The Stooges Brass Band

The Stooges Brass Band

I really liked The Stooges and wanted to stick around for the next act, Big Sam’s Funky Nation, but Lee had to work. He has a very important job. He works the door at The Boot. He said he was scheduled to work happy hour. We asked how long that was and he said, “Six to Ten.”

Great Music, Great Food, a Great City, and a four hour long happy hour.

The Boot

Lee working the door at The Boot. You can see his face on the right of the pipe sticking up.

Happy Hour at The Boot

It was a big Friday Evening Happy Hour Homecoming crowd at The Boot. Lee says it's always like that.

Doreen’s Jazz New Orleans

It was such a nice day to be walking around the French Quarter. Not much more than a block down Royal Street from the Nola Jitterbugs was another band playing in the street. These folks were playing the real thing, the traditional New Orleans Jazz. It was Doreen Ketchens and her band, Doreen’s Jazz New Orleans. They were very good.

Jitterbugs in the French Quarter

New Orleans is Culture. New Orleans is Architecture. New Orleans is Food.
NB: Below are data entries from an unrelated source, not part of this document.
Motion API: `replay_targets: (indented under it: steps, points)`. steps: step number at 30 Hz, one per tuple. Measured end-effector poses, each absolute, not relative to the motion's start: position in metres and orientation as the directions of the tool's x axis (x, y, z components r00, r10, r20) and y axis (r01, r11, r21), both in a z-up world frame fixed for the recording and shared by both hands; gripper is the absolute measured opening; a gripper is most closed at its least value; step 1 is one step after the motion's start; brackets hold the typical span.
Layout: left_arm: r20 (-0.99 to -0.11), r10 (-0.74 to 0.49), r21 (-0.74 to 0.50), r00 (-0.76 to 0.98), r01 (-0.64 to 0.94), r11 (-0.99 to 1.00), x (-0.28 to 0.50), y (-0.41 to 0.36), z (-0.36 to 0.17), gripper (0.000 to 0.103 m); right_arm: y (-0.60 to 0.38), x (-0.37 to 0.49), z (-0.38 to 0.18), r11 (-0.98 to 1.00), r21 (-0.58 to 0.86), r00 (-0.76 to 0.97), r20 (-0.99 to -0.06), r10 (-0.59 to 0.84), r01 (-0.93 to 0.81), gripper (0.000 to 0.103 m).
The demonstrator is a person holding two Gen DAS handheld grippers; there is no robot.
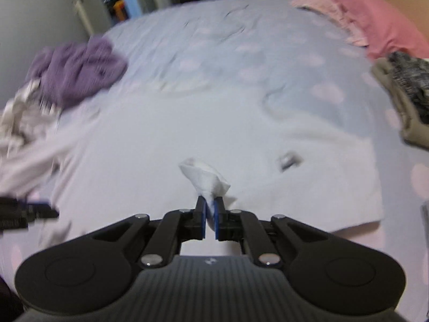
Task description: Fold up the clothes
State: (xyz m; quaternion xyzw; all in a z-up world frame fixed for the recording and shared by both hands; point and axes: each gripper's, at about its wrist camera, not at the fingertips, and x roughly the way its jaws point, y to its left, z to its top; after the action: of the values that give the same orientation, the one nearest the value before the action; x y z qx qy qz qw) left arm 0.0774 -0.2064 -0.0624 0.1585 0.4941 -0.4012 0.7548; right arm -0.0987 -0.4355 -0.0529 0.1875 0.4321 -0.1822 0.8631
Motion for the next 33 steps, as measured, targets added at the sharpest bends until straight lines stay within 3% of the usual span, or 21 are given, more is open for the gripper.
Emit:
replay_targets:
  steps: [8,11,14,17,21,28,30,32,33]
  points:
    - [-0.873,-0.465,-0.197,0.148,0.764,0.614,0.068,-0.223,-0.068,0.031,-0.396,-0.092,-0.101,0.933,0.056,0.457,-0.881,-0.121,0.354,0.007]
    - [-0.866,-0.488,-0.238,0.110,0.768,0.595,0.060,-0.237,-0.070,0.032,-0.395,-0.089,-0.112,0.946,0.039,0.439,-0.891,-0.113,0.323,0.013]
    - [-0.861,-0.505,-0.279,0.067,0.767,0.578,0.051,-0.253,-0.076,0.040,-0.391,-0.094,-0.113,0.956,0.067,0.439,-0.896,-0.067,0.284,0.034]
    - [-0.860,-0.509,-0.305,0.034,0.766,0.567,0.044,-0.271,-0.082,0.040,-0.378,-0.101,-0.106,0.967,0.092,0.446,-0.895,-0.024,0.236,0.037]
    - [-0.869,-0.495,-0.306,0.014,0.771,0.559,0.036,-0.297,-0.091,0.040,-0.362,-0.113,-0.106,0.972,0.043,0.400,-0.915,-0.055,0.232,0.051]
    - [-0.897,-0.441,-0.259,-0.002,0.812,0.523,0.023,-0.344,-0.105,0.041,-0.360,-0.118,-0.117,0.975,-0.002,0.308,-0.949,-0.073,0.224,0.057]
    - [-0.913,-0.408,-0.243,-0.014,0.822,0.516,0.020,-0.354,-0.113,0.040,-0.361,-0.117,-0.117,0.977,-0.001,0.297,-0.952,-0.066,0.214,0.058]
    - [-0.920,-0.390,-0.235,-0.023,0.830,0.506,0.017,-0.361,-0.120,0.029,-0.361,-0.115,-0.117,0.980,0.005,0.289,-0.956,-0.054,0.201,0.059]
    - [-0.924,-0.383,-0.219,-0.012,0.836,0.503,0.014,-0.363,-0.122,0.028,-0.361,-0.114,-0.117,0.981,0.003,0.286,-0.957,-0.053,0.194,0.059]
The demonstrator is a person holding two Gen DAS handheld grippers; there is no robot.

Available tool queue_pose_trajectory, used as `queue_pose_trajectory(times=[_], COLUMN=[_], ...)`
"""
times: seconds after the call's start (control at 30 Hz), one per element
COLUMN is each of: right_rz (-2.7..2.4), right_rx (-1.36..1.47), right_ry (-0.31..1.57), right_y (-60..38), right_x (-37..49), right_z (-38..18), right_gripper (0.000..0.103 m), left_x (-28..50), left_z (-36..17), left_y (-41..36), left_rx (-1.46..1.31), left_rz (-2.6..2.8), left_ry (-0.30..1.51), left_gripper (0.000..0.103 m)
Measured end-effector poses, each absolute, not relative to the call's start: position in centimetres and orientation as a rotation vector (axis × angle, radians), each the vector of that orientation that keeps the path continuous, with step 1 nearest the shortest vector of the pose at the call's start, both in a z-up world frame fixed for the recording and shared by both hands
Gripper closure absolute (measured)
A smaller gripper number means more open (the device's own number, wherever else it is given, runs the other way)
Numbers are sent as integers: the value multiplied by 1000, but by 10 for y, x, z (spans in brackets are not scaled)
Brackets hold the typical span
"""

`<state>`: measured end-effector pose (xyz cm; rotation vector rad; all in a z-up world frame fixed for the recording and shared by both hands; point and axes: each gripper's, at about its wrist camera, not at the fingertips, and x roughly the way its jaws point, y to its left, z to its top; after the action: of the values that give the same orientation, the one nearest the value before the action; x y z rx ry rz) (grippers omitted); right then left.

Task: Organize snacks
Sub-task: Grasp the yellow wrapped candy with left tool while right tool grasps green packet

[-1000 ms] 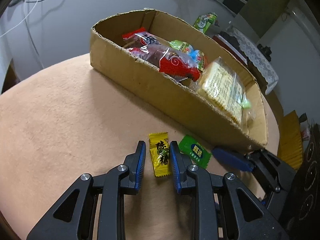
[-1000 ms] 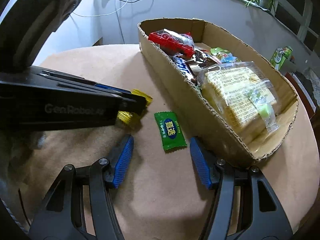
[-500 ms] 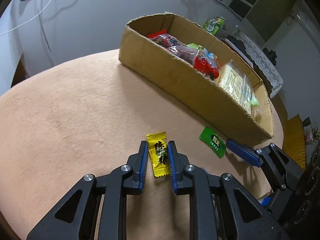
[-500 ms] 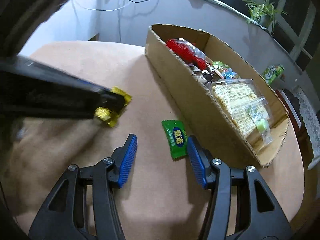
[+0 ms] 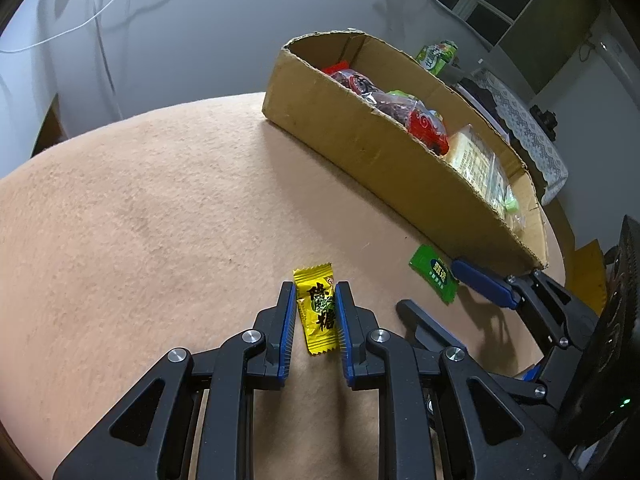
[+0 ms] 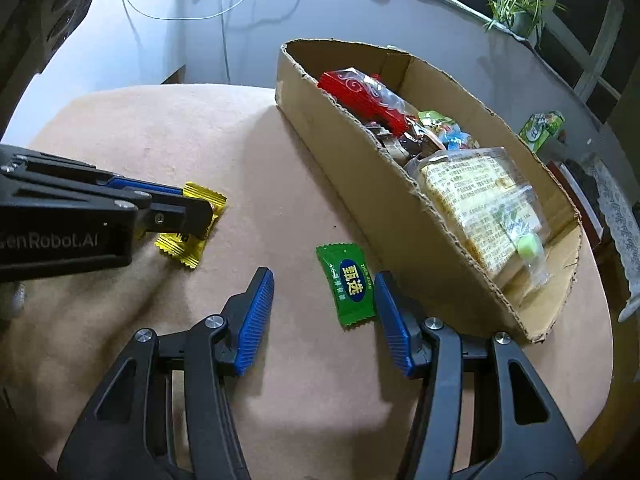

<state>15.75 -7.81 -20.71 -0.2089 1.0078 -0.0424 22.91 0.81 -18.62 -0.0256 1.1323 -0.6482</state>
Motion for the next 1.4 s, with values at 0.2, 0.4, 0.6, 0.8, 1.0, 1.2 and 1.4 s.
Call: queue_pose_trajectory(times=[0.2, 0.4, 0.6, 0.8, 1.0, 1.2, 1.4], right_rz=[-66, -30, 60, 71, 40, 78, 109], right_rx=[-170, -149, -100, 42, -17, -92, -57], right_ry=[1016, 1034, 1075, 1045, 1045, 1063, 1090], right_y=[-92, -93, -90, -101, -89, -79, -86], right_x=[165, 167, 169, 160, 172, 178, 183], right_z=[-207, -208, -206, -201, -209, -209, -203], right_gripper=[48, 53, 72, 72, 72, 80, 83], left_x=[229, 230, 229, 228, 228, 226, 223], left_z=[-187, -188, -187, -187, -188, -187, -184], left_y=[7, 7, 8, 11, 14, 14, 14], left_rx=[-30, -36, -37, -44, -61, -60, -86], left_rz=[-647, -646, -642, -640, -638, -623, -593], left_ry=[1135, 1136, 1135, 1135, 1135, 1136, 1144], left_gripper=[85, 85, 85, 85, 85, 86, 87])
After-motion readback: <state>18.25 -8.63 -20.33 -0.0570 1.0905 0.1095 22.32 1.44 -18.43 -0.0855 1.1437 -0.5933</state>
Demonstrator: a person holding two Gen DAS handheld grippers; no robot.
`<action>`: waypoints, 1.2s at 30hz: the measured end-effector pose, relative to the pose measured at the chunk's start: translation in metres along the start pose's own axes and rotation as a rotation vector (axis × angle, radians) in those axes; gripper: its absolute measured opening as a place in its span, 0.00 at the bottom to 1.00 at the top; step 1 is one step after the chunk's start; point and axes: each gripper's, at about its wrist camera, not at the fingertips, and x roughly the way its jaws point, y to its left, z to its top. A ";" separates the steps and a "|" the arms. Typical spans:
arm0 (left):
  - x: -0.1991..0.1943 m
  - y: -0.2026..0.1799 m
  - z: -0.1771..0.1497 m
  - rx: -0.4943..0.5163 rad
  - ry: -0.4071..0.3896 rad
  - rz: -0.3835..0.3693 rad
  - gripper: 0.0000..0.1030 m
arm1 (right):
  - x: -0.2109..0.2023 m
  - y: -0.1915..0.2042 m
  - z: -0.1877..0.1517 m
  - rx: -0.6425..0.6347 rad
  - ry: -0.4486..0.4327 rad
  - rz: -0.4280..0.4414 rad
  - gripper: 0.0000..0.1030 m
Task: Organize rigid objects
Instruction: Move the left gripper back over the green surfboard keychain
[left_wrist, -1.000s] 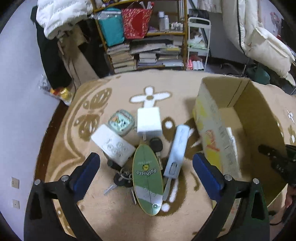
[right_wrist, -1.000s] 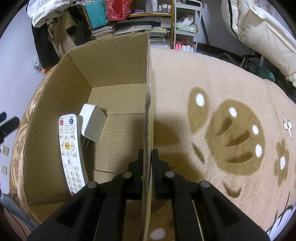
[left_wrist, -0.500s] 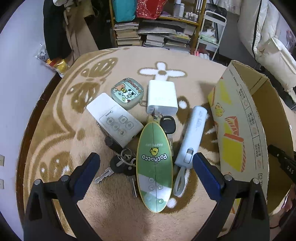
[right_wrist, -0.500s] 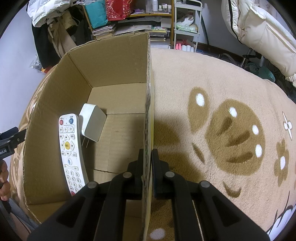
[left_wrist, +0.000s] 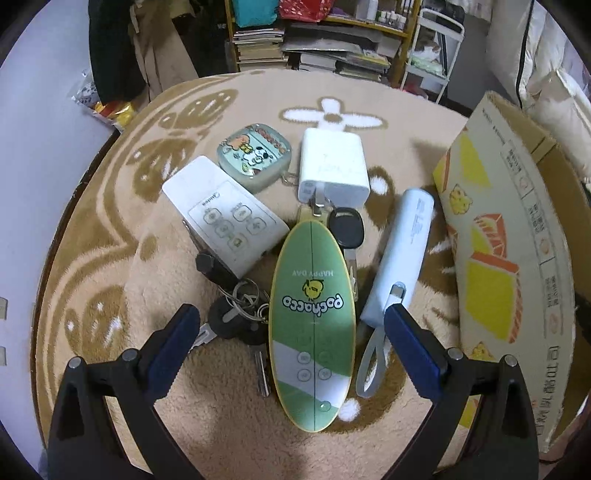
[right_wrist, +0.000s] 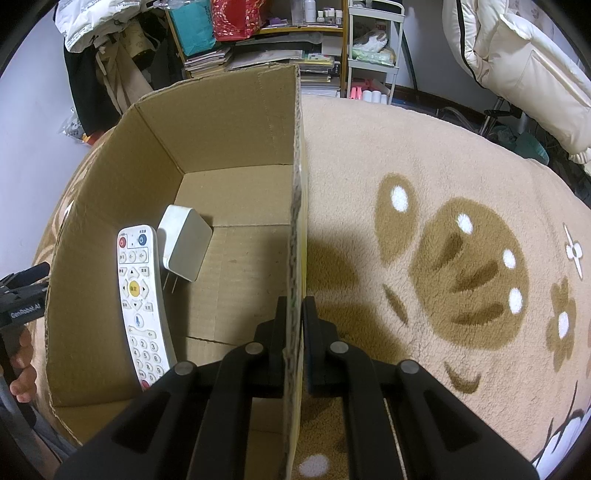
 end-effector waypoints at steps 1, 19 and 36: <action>0.001 -0.001 0.000 0.002 0.003 0.000 0.96 | 0.000 0.000 0.000 -0.001 0.000 0.000 0.07; 0.014 0.009 -0.002 -0.048 0.064 -0.002 0.88 | 0.000 0.001 0.000 -0.001 0.001 -0.001 0.07; 0.004 0.005 -0.006 -0.032 0.132 -0.065 0.52 | 0.000 0.001 0.000 -0.001 0.001 -0.002 0.07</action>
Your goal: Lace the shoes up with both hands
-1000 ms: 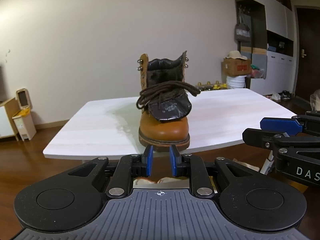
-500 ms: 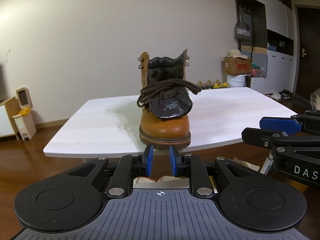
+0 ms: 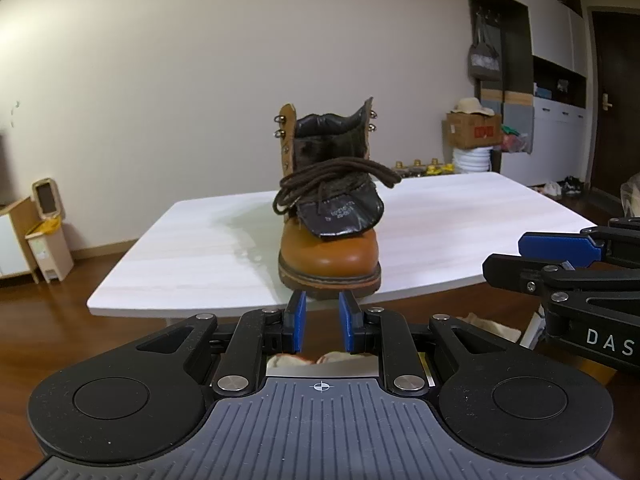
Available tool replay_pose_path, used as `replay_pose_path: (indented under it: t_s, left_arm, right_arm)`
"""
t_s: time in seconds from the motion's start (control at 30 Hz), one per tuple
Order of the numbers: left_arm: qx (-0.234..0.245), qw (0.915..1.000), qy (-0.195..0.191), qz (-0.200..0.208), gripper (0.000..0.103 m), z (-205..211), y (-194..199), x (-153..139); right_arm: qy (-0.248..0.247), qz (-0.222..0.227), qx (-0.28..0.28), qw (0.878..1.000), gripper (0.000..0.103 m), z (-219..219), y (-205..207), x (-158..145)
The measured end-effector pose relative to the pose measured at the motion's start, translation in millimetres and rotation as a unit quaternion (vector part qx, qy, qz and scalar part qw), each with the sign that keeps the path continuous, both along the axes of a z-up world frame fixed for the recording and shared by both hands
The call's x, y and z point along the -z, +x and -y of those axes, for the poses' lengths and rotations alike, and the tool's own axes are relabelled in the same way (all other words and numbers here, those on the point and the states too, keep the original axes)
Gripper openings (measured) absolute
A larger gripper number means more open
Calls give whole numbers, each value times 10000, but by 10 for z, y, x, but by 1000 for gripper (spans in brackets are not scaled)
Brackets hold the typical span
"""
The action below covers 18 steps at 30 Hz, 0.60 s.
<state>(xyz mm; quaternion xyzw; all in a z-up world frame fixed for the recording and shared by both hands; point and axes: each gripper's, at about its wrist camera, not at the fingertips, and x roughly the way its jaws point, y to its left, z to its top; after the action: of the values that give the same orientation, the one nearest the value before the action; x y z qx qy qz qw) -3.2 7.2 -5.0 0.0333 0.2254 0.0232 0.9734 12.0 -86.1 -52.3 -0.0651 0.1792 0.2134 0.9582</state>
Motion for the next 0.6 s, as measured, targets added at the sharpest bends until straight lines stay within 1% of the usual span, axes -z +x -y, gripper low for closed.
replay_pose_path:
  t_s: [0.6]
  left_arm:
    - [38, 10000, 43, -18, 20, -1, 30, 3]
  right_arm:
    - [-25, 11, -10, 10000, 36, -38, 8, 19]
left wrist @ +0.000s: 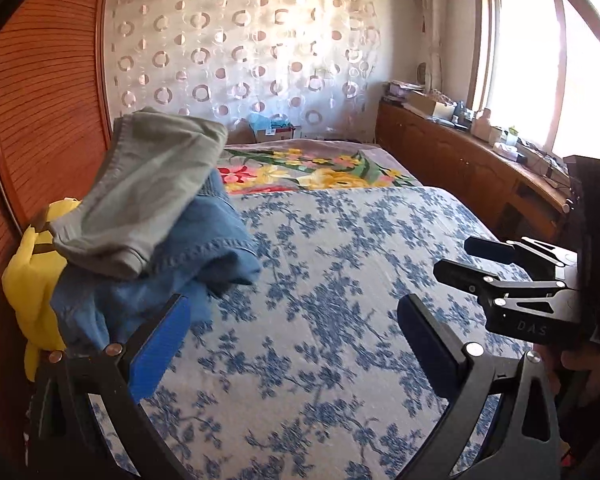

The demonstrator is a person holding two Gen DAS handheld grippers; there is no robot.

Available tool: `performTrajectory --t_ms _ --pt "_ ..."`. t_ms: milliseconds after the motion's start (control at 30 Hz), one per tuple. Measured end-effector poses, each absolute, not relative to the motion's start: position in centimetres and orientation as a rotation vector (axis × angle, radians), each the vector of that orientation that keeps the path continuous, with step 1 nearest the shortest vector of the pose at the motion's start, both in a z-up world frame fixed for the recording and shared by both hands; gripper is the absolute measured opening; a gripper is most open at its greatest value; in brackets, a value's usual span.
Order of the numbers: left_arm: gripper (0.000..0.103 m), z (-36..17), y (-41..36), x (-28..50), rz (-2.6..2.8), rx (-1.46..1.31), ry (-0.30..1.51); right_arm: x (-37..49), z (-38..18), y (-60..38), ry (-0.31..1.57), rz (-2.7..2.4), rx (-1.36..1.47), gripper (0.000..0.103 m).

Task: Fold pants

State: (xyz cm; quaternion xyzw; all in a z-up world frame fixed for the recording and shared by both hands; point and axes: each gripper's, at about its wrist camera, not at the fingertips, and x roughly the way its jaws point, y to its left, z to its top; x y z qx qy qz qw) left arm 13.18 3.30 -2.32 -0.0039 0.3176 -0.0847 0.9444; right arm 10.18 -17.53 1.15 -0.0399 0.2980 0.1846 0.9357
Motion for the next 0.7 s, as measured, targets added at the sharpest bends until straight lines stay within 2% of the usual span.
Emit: performTrajectory --t_ms 700 --pt "0.103 1.5 0.1 7.0 -0.178 0.035 0.571 0.4 4.5 -22.7 0.481 0.308 -0.059 0.066"
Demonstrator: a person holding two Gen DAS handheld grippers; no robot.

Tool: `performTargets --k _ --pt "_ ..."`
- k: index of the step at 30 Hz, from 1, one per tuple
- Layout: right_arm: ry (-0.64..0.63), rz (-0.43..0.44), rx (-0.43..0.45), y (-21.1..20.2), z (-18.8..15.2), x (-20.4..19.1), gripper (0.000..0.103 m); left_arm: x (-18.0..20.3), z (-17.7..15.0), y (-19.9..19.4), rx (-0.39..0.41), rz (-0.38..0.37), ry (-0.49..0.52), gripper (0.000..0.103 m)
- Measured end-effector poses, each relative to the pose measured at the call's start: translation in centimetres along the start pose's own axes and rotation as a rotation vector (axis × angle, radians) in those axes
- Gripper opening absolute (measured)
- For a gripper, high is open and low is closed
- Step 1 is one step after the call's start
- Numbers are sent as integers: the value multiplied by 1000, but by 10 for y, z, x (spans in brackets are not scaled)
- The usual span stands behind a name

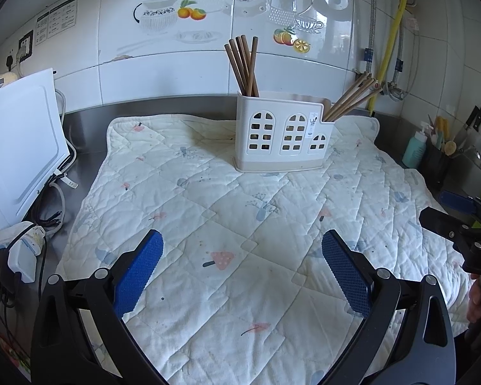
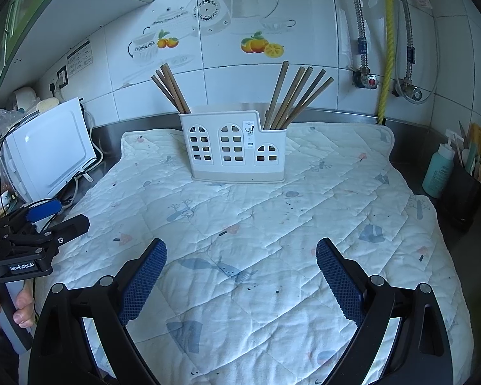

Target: Organize utensils

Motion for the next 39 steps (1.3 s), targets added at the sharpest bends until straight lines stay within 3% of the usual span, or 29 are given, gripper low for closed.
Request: performTargets --k 39 --pt "0 6 -1 -1 1 -2 91 3 0 -2 6 -12 -4 98"
Point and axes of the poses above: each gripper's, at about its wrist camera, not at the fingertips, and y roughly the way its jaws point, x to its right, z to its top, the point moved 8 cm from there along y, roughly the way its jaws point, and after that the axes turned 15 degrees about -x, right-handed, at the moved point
But more than anything, New Orleans is Music… Live Music.

Jazz is the one true American art form. Jazz was born in New Orleans.

At any time of any day or night you can hear live music in New Orleans. You can see dancing.

Even Jitterbugs in the French Quarter.

Nola Jitterbugs

Dancers – Chance Bushman and Giselle Anguizola

Music – Loose Marbles

http://youtu.be/FpfvkKE3MRw

New Orleans Architecture – The Garden District

The Garden District in New Orleans is one place where time has ceased to exist. The ancient, worn mansions, massive greenery, and unique architecture keeps sitting there in the humid gulf air, sticking a middle finger at floods, storms, and modernity itself. The best place for a peaceful afternoon walk. It’s no wonder so many rich and famous end up there.

The Garden District is famous for its collection of giant stately mansions. But I like some of the little details the best. Look at this beautiful little curved porch off a bedroom overlooking Magazine Street. I would like to have a morning coffee on a balcony like this at every dawn for the rest of my life.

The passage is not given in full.